- Exercise: Show every line of the data where the word "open" can be found.

- Available data:
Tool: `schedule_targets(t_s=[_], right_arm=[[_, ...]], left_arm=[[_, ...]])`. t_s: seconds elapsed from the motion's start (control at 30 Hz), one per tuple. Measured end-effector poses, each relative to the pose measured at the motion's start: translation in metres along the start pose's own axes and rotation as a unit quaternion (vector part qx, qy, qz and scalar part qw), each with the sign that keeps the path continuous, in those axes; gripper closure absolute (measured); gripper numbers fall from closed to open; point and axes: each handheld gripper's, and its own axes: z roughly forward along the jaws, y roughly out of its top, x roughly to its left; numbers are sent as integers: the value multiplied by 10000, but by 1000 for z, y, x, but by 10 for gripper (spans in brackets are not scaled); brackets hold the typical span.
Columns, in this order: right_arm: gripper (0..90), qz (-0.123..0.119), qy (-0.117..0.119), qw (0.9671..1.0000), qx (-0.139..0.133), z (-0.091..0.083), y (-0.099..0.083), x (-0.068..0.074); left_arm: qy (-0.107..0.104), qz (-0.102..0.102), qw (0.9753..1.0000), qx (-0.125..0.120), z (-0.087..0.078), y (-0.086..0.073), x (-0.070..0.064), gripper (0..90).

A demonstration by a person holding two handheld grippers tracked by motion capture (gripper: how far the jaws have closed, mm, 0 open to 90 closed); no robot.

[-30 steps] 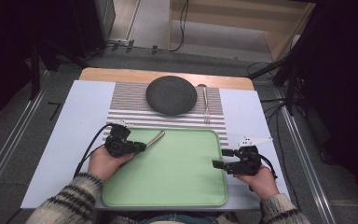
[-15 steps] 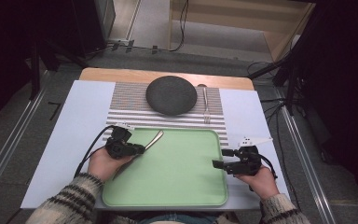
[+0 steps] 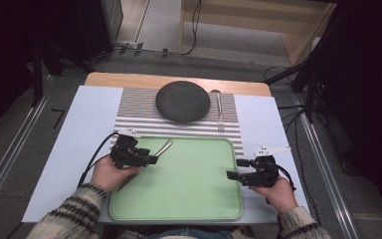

- Answer:
Tool: `schedule_targets(t_s=[_], right_arm=[[_, ...]], left_arm=[[_, ...]])`. t_s: seconds elapsed from the motion's start (control at 30 Hz), one per tuple. Measured end-effector poses, each relative to the pose measured at the motion's start: translation in metres along the start pose's own axes and rotation as a unit quaternion (vector part qx, qy, qz and scalar part qw), each with the sign that keeps the path continuous, in those axes; gripper closure absolute (measured); gripper numbers fall from closed to open; point and axes: each handheld gripper's, and its own axes: z roughly forward along the jaws, y roughly out of its top, x roughly to its left; numbers are sent as integers: the value multiplied by 10000, but by 1000 for z, y, x, but by 10 for gripper (spans in brackets are not scaled); brackets hold the typical span.
A demonstration by a person holding two handheld grippers tracked by motion capture (gripper: how far the jaws have closed, mm, 0 open to 90 closed); no robot.

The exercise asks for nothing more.